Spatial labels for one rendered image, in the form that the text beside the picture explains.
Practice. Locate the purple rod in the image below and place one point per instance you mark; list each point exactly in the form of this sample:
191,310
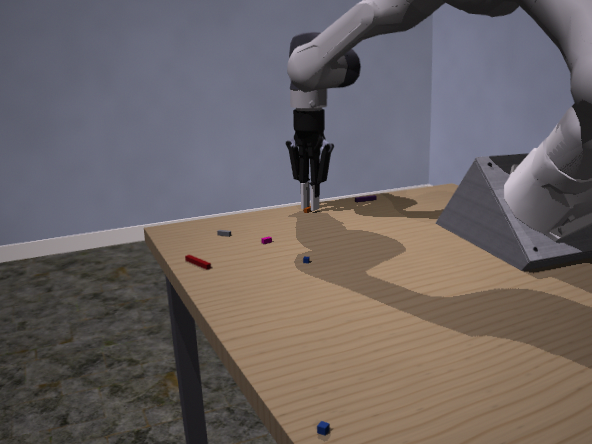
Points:
366,198

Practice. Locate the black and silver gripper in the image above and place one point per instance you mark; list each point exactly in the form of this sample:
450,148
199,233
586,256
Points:
309,146

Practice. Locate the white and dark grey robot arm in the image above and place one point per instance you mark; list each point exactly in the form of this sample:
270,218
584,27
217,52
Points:
549,186

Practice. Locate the red rod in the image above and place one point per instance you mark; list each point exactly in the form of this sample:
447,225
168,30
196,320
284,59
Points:
198,262

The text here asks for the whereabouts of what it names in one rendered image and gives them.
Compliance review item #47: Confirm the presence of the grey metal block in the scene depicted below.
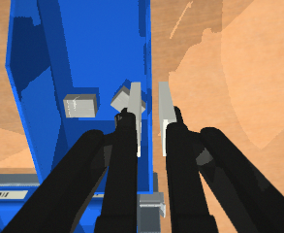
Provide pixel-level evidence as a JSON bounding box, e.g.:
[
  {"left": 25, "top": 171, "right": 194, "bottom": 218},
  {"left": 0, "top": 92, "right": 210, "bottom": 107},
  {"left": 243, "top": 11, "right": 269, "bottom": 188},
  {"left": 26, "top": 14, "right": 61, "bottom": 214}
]
[
  {"left": 110, "top": 86, "right": 146, "bottom": 113},
  {"left": 63, "top": 94, "right": 98, "bottom": 117}
]

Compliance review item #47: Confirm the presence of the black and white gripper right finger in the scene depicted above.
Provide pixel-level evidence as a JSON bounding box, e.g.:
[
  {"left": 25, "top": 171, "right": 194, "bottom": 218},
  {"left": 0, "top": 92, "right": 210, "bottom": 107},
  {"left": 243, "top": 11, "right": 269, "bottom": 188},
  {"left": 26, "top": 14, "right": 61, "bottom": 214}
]
[{"left": 158, "top": 82, "right": 284, "bottom": 233}]

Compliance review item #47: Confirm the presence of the blue open-front bin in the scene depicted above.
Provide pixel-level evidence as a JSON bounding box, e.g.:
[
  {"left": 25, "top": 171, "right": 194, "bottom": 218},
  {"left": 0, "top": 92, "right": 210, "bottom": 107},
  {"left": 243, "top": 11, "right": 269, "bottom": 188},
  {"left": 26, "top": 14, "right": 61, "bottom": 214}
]
[
  {"left": 5, "top": 0, "right": 153, "bottom": 194},
  {"left": 74, "top": 194, "right": 104, "bottom": 233},
  {"left": 0, "top": 186, "right": 38, "bottom": 232}
]

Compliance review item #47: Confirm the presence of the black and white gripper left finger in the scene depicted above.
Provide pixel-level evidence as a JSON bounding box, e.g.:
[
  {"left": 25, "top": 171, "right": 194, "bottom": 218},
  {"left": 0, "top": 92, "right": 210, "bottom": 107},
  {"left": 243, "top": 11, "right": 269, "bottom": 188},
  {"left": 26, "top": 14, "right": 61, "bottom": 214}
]
[{"left": 0, "top": 82, "right": 142, "bottom": 233}]

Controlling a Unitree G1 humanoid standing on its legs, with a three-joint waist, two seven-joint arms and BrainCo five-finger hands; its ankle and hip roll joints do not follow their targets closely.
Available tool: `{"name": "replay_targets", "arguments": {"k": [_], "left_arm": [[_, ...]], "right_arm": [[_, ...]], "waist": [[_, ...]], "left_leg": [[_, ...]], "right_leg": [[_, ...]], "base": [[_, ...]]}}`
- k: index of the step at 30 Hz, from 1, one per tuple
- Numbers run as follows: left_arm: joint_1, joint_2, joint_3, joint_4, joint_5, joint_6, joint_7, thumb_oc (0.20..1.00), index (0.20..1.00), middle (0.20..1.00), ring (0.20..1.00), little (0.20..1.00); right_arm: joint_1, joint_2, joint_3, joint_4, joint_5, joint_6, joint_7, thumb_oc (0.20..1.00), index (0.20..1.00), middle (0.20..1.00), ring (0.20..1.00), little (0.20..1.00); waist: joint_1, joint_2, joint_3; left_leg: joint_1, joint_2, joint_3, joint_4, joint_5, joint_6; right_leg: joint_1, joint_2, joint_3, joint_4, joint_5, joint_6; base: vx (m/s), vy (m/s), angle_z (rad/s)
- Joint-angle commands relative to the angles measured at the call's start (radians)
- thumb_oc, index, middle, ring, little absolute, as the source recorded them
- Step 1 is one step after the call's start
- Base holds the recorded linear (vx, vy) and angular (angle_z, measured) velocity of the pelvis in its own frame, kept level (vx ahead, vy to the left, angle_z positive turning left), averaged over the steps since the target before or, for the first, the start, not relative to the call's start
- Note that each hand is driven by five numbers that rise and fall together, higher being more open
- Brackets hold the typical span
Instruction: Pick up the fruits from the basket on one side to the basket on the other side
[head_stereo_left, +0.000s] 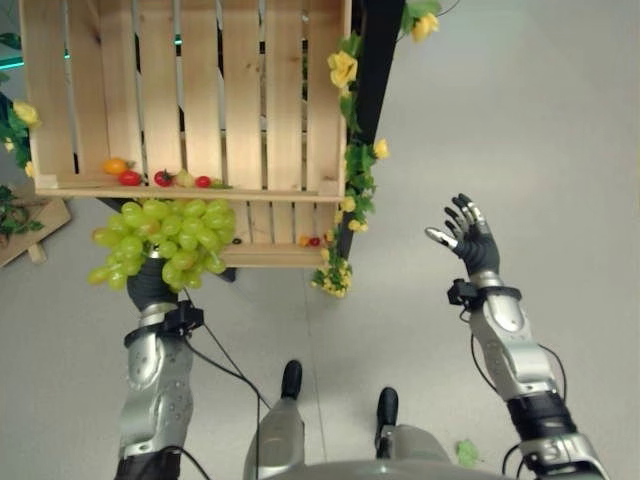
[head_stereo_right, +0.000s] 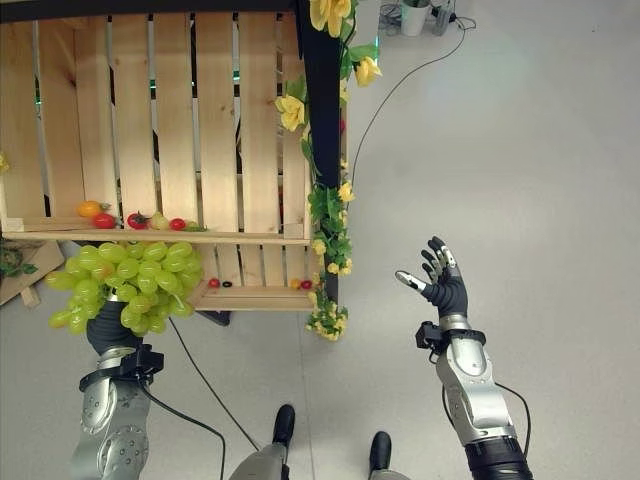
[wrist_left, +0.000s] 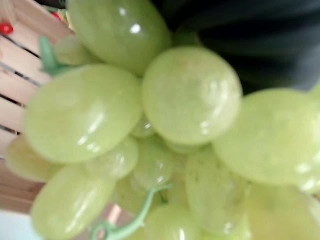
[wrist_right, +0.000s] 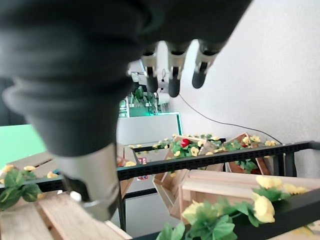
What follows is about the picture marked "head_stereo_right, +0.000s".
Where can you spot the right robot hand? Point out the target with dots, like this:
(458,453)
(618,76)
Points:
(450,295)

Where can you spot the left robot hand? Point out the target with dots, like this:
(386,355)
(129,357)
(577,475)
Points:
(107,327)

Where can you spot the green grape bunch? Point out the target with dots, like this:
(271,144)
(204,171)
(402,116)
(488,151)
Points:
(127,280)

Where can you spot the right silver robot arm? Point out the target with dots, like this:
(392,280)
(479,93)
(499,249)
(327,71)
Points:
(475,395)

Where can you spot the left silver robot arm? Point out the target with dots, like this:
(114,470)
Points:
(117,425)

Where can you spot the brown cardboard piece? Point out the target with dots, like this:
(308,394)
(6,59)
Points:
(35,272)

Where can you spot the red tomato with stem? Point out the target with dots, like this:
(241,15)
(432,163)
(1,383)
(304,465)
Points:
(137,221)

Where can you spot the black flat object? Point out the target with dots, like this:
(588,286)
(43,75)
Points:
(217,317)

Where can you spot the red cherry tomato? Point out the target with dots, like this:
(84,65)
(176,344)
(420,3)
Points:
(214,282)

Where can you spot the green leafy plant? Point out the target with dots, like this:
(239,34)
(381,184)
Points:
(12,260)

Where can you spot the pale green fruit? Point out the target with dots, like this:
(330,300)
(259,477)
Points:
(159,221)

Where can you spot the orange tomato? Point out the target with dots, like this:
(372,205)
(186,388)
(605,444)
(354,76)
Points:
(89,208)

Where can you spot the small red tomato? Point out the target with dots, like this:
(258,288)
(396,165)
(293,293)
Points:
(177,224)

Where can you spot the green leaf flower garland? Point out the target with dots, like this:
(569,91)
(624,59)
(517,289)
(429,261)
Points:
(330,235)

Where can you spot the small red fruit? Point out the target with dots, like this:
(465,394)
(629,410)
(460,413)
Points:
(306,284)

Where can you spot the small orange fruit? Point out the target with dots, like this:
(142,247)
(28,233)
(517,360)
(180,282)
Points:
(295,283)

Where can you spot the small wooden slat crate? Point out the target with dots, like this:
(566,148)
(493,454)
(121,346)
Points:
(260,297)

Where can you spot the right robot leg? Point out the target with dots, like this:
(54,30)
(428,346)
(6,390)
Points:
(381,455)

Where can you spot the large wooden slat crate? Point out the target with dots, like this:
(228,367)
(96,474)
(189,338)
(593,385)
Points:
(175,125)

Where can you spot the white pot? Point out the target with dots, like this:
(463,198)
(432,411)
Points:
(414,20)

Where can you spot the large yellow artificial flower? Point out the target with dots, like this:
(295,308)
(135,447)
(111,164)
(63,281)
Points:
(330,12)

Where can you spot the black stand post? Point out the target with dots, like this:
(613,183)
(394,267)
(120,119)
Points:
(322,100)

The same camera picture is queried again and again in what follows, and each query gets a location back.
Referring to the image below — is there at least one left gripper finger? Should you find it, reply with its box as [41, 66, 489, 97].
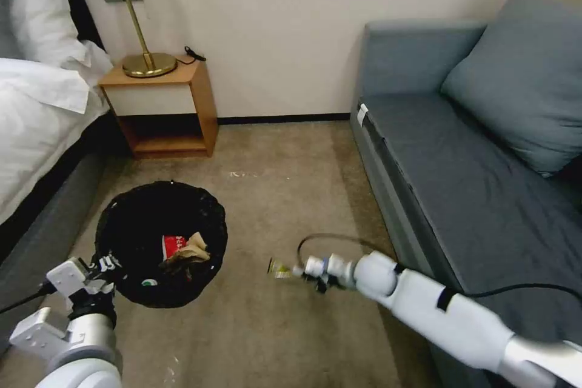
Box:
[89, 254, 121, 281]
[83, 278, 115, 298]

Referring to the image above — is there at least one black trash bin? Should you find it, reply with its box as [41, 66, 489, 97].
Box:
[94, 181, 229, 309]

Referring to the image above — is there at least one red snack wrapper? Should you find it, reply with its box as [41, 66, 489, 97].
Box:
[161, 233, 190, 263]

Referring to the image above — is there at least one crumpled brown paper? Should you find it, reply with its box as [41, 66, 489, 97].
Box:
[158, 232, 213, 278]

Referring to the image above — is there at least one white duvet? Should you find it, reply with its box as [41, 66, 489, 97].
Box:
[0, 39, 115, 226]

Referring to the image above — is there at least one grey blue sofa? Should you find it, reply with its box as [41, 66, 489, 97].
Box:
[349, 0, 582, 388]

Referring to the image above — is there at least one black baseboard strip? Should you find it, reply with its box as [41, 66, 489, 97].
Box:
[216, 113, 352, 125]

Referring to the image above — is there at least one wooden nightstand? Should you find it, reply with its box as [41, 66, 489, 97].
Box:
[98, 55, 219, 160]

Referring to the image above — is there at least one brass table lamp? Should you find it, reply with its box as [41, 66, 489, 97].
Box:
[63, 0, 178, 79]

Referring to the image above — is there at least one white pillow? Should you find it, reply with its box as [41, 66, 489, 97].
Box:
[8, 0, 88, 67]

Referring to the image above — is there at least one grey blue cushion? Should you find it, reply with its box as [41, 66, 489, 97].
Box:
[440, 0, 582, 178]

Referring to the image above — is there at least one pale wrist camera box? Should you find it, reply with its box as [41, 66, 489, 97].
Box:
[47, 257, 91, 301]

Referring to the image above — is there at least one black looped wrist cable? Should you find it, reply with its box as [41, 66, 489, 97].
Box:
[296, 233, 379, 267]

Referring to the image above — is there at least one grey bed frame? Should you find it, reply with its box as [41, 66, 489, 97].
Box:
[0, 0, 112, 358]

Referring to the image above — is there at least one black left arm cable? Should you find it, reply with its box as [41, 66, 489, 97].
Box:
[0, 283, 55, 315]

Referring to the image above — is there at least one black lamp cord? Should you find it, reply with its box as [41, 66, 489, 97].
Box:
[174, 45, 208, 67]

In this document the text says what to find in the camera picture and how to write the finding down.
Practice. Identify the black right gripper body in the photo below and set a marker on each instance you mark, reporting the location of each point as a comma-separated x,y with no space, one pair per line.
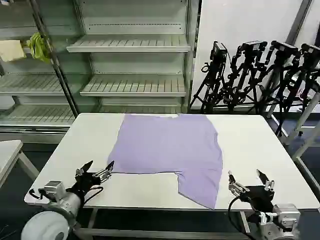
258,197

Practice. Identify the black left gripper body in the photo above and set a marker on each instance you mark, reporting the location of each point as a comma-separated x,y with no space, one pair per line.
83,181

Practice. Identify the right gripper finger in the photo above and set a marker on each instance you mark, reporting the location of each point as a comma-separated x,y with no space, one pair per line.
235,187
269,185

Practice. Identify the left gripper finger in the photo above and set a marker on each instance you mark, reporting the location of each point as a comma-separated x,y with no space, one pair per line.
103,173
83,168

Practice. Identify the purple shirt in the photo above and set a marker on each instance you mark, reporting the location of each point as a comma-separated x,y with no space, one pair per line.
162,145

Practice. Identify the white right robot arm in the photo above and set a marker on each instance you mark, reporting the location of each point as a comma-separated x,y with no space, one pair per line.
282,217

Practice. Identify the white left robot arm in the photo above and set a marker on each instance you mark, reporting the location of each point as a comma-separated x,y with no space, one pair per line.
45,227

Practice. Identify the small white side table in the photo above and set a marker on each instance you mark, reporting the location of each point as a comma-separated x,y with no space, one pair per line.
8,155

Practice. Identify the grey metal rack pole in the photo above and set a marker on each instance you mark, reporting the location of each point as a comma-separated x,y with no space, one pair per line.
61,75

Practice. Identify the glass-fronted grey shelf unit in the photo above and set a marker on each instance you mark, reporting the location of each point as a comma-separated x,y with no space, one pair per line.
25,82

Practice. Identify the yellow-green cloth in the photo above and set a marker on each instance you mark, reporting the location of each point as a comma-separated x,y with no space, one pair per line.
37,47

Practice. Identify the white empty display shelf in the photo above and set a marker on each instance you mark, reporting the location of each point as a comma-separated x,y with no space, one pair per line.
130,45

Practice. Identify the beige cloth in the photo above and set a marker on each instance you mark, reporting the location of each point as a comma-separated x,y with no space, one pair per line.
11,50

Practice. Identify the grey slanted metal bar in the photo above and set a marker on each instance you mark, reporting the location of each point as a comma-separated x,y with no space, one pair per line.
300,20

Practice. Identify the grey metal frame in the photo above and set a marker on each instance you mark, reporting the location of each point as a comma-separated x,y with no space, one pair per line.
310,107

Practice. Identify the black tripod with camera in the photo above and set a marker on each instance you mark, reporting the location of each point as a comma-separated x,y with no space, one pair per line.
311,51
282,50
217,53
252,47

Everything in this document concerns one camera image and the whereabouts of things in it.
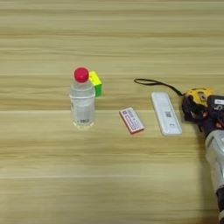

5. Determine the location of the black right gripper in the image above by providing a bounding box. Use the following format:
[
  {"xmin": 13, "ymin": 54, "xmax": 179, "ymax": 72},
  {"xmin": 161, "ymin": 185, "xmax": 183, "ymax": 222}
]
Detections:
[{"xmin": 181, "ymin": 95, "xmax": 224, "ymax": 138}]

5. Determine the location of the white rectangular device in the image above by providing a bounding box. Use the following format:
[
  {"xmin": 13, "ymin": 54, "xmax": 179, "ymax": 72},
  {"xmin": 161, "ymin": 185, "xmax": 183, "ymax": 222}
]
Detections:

• YOUR GOAL
For each line above that includes "open", make a copy.

• YOUR SOLUTION
Compliance review item #47: Confirm the presence of the blue open-front bin in the scene depicted above.
- Note that each hand is driven by five numbers that rise and fall together, higher being more open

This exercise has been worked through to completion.